### What needs to be done
Please transcribe the data that follows without the pictures, keeping every word the same.

━━━━━ Information provided

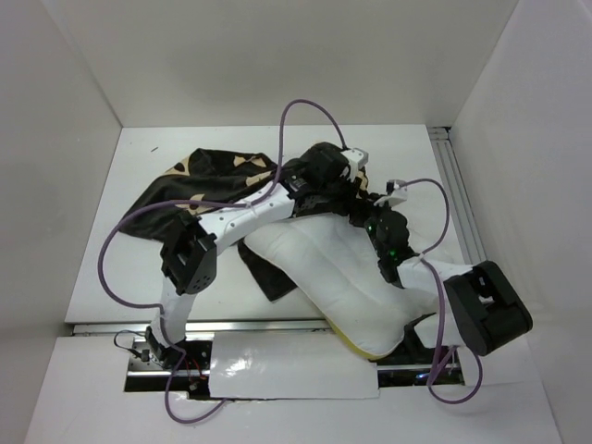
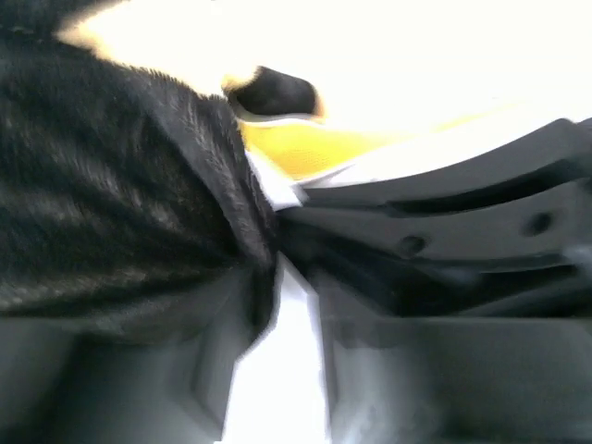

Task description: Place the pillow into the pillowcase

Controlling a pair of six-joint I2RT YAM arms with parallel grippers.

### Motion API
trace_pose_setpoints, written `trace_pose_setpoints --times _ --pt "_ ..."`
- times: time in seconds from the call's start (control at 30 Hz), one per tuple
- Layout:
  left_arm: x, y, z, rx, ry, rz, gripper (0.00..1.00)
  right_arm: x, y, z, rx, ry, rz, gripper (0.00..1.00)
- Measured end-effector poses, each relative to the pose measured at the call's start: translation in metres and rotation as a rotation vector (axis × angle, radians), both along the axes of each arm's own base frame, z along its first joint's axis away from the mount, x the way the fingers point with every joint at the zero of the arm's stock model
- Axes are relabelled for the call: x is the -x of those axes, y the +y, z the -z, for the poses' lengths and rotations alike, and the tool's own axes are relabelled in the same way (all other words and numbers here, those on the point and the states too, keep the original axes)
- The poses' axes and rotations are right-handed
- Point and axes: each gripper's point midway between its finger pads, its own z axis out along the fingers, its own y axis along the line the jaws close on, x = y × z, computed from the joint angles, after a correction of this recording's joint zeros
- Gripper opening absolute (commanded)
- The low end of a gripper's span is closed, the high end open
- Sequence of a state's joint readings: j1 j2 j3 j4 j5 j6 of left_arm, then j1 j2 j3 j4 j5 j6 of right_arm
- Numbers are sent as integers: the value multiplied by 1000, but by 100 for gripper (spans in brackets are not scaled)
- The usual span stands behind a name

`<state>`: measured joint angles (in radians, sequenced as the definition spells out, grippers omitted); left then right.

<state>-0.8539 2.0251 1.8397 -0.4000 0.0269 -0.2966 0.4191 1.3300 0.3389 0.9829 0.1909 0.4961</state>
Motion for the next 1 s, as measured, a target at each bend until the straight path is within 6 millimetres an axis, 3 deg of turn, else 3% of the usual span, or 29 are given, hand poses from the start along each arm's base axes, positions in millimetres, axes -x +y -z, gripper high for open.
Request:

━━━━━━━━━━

### Written answer
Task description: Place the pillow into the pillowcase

Controlling a pair of six-joint I2RT YAM arms with parallel grippers.

### Motion API
trace_pose_setpoints, written `trace_pose_setpoints --times _ --pt "_ ..."`
- times: time in seconds from the call's start (control at 30 Hz), one per tuple
- Layout:
  left_arm: x, y, z, rx, ry, rz, gripper (0.00..1.00)
  right_arm: x, y, z, rx, ry, rz, gripper (0.00..1.00)
- Measured end-effector poses, each relative to the pose measured at the call's start: translation in metres and rotation as a rotation vector (axis × angle, radians), both along the axes of each arm's own base frame, z along its first joint's axis away from the mount, x the way the fingers point with every joint at the zero of the arm's stock model
- Axes are relabelled for the call: x is the -x of those axes, y the +y, z the -z, for the poses' lengths and rotations alike, and the tool's own axes are relabelled in the same way (all other words and numbers here, those on the point and the states too, keep the original axes)
- The poses' axes and rotations are right-handed
- Point and axes: each gripper's point midway between its finger pads, its own z axis out along the fingers, its own y axis along the line the jaws close on, x = y × z, computed from the joint angles, after a correction of this recording's joint zeros
- Gripper opening absolute (commanded)
- The low end of a gripper's span is closed, the high end open
- Sequence of a state's joint readings: j1 j2 j3 j4 j5 j6 of left_arm, then j1 j2 j3 j4 j5 j6 of right_arm
- Numbers are sent as integers: the value multiplied by 1000, but by 100 for gripper (spans in brackets are not scaled)
- The usual span stands behind a name

`<state>`: measured joint angles (in radians, sequenced as the definition spells out, grippers omitted); left then right.

<state>-0.8539 2.0251 1.8397 -0.4000 0.0269 -0.2966 0.4191 1.3300 0.3389 0.9829 0.1909 0.4961</state>
Motion for the next 1 s, as measured, a target at each bend until the straight path is within 6 millimetres an axis, 3 deg of turn, else 3% of the usual span, or 29 are given, hand poses from the start along each arm's base axes, positions in millimetres, axes -x +y -z, gripper high for open.
Request:

Nothing else is needed to finish the exercise.